Personal information
- Born: Donovan Andrew Danhausen August 17, 1990 (age 36) Detroit, Michigan, U.S.
- Spouse: Lauren Jiles ​(m. 2018)​
- Children: 2

Professional wrestling career
- Ring name(s): Danhausen Kid Gorgeous Dan Danhausen Steve Austinhausen
- Billed height: 6 ft 7 in (201 cm)
- Billed weight: 300 lb (136 kg)
- Billed from: "Someplace far away" "1311 Mockingbird Lane"
- Trained by: Jimmy Jacobs Truth Martini
- Debut: October 18, 2013

= Danhausen =

American professional wrestler (born 1990)

Donovan Andrew Danhausen (born August 17, 1990), better known mononymously as Danhausen, is an American professional wrestler.
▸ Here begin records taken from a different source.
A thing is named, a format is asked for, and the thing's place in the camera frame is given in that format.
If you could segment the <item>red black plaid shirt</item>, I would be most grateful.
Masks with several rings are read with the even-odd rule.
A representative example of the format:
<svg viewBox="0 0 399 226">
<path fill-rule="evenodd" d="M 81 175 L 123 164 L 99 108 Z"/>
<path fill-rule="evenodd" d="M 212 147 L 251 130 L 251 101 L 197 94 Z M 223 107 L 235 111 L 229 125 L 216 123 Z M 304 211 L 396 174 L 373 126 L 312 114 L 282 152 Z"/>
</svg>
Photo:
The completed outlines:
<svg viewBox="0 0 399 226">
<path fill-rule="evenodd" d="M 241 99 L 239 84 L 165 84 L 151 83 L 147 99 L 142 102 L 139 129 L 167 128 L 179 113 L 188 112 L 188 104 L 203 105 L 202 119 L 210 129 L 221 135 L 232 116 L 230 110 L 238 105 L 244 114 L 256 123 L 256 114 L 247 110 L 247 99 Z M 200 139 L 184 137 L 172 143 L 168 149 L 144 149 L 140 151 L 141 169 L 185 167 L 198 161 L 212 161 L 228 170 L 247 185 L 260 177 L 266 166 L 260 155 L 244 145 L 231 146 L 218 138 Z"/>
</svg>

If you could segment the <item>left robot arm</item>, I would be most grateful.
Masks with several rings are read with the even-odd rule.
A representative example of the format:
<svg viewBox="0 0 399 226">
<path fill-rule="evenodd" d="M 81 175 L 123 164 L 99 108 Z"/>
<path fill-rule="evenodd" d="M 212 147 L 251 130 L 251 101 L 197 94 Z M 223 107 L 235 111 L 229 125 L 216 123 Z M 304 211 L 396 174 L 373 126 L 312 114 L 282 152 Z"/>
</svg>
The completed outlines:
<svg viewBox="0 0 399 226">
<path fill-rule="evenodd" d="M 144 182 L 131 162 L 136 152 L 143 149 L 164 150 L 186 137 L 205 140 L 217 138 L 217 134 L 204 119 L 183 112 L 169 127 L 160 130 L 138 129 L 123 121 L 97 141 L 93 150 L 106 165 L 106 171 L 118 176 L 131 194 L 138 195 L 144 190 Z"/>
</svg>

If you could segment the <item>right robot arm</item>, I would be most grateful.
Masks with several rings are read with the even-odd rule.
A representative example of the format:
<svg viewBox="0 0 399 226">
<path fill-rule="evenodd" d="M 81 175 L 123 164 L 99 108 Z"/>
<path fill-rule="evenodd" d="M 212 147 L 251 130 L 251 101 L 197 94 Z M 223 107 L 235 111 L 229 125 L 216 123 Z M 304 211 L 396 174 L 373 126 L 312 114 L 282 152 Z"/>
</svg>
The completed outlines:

As of February 2026, he is signed to WWE. He is also known for his tenures in All Elite Wrestling (AEW) and Ring of Honor (ROH), as well as his appearances on the independent circuit.

==Early life==
Donovan Danhausen was born in Detroit, Michigan on August 17, 1990. He has one sister. He attended university for two semesters before dropping out because he felt it was not the right path for him. He later worked at a movie theater, where he met his friends Davis and Nick, who have since appeared on his YouTube vlog. Danhausen also worked as a nursing assistant while taking wrestling bookings before eventually transitioning to professional wrestling full-time.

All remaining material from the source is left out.